Recording cherished memories
At the end of it, this blog is about writing. How we write, why we write, and how to get what we write published. Sometimes it’s more personal.
Today is a more personal day.
As I write this, I’m returning home from my parents’ 50th anniversary party, held in upstate New York. This is the third time we’ve had a milestone anniversary party for them, following the 40th anniversary party ten years ago, and the 25th anniversary party in 1988.
My sister takes tons of pictures and as part of the decorations for the party, she dug out pictures from both of the previous parties. As you looked back at the pictures, many of the people who attended showed up in both sets of previous pictures, but not everyone. For instance, my wife wasn’t around for the 25th anniversary because I hadn’t met her yet. My kids weren’t there, either, for the same reason.
But my grandmother and my father’s brother were at the 25th anniversary, and my father’s sister and some close family friends were at the 40th anniversary. They’re no longer with us, but the pictures helped us remember their presence at this year’s party.
A lot of what we writers write is fiction or non-fiction, primarily about other people. Like the shoemakers’ children, our own world is sometimes forgotten under all the other writing. The sterling perfect sunshine we enjoyed yesterday will fade into history along with most of the memories of what happened, who showed up, and how good and plentiful the food was.

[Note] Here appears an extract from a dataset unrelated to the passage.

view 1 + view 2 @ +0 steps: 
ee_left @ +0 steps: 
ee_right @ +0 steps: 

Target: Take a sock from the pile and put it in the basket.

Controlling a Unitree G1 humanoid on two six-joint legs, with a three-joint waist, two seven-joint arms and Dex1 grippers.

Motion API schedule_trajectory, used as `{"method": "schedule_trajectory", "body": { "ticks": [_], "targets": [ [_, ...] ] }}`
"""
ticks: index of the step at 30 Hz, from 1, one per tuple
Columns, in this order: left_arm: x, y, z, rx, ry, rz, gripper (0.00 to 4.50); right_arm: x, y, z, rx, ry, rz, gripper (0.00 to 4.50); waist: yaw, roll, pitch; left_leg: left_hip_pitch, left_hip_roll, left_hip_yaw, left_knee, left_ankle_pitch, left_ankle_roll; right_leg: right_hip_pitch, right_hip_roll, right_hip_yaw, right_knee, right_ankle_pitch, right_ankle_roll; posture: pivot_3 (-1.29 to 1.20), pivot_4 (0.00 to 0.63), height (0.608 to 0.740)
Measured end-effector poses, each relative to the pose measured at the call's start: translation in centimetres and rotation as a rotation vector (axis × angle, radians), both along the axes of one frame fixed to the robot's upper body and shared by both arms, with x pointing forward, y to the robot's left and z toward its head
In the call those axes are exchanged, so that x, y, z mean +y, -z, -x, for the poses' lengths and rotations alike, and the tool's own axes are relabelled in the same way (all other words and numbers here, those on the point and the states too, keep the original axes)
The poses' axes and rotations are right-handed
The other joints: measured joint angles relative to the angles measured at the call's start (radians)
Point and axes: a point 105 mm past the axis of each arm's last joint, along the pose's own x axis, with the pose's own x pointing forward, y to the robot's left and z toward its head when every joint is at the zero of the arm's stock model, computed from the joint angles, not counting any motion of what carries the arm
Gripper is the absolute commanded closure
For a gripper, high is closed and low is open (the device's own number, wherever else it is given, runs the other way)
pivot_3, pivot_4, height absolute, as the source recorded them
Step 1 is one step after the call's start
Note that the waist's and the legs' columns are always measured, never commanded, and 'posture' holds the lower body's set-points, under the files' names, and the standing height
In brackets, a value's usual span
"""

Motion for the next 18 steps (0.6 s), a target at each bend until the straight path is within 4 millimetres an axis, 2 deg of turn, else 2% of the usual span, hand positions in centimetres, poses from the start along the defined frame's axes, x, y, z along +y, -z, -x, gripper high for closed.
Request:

I’d love to make a commitment to be more attentive to pouring some of my talent into creating a lasting record for the family to hold onto over the coming years as even more beloved friends and family members (along with a lot of hair) disappears over the coming years. I should be more attentive to that. Once those memories vanish, they never come back. And if I write about the boring everyday–along with the periodic big events–I’ll leave a gift for people I won’t meet, who will carry in them part of my blood, genes, and what I am as a person.
I should do that.
I hope I make time for it.
But I probably won’t. Just working on my work-in-progress is hard enough.
How about you? Are you recording the family history? If not, does it feel like something you should do?